Research Highlights of PurCL

Under the DARPA VSPELLS program, we've developed a suite of advanced analysis and testing techniques spanning diverse program domains for code lifting and understanding. Below, you can find a list of the most notable achievements.

Selected Achievements

• A formal method-based program lifting technique that abstracts input formats using symbolic finite automata, enabling downstream tasks such as fuzzing (StateLifter, NetLifter) and differential symbolic analysis (ParDiff).
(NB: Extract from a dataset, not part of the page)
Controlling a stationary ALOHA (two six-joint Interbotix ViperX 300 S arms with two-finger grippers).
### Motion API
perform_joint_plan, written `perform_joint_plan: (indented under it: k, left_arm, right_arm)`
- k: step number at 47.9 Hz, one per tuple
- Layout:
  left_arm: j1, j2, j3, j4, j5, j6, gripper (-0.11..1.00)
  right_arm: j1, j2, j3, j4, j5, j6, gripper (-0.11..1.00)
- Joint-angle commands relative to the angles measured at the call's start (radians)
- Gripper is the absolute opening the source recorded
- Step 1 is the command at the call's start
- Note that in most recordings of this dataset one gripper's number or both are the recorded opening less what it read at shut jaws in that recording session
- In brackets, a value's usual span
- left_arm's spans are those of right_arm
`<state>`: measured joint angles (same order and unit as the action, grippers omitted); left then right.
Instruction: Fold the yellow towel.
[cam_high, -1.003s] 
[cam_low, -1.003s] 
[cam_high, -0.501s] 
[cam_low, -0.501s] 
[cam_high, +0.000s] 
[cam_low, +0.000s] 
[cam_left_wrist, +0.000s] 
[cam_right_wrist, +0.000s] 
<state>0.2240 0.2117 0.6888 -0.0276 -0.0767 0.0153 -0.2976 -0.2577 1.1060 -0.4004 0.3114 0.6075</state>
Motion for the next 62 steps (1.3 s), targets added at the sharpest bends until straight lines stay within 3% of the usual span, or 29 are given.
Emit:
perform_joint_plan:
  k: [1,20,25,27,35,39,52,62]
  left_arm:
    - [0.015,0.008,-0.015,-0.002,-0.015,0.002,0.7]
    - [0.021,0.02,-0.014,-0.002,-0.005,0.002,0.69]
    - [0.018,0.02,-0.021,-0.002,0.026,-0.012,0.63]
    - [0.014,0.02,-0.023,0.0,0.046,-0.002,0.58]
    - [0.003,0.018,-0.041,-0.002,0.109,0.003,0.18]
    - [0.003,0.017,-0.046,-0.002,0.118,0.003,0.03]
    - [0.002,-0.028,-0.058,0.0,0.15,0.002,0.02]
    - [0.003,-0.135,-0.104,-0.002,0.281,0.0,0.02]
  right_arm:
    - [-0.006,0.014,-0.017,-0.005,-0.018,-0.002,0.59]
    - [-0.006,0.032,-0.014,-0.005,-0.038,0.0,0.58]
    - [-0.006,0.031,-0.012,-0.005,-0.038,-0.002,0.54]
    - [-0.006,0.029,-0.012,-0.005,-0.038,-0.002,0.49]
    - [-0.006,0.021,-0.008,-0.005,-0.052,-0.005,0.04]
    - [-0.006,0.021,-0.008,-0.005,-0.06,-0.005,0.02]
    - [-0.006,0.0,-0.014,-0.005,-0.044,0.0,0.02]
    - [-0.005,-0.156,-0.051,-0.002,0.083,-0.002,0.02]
ParDiff was awarded with OOPSLA 2024 Distinguished Paper Award.
• Lifting network protocol specifications from documentation using large language models, supporting parser validation (ParCleanse) and functional bug detection (RFCScan).
• Decompiler augmentation using large language models for variable and type recovery (GymNM and ReSym), enhancing malware reverse engineering and binary code summarization. ReSym was awarded with CCS 2024 Distinguished Paper Award.
• Autonomous LLM agents for repository-level code understanding and auditing (LLMDFA, LLMSAN, and RepoAudit), enabling build-free, customizable bug detection during development. The agents have uncovered over 300 previously unknown vulnerabilities in open-source projects (Bug Gallery), drawing attention from industry leaders like GitHub CodeQL.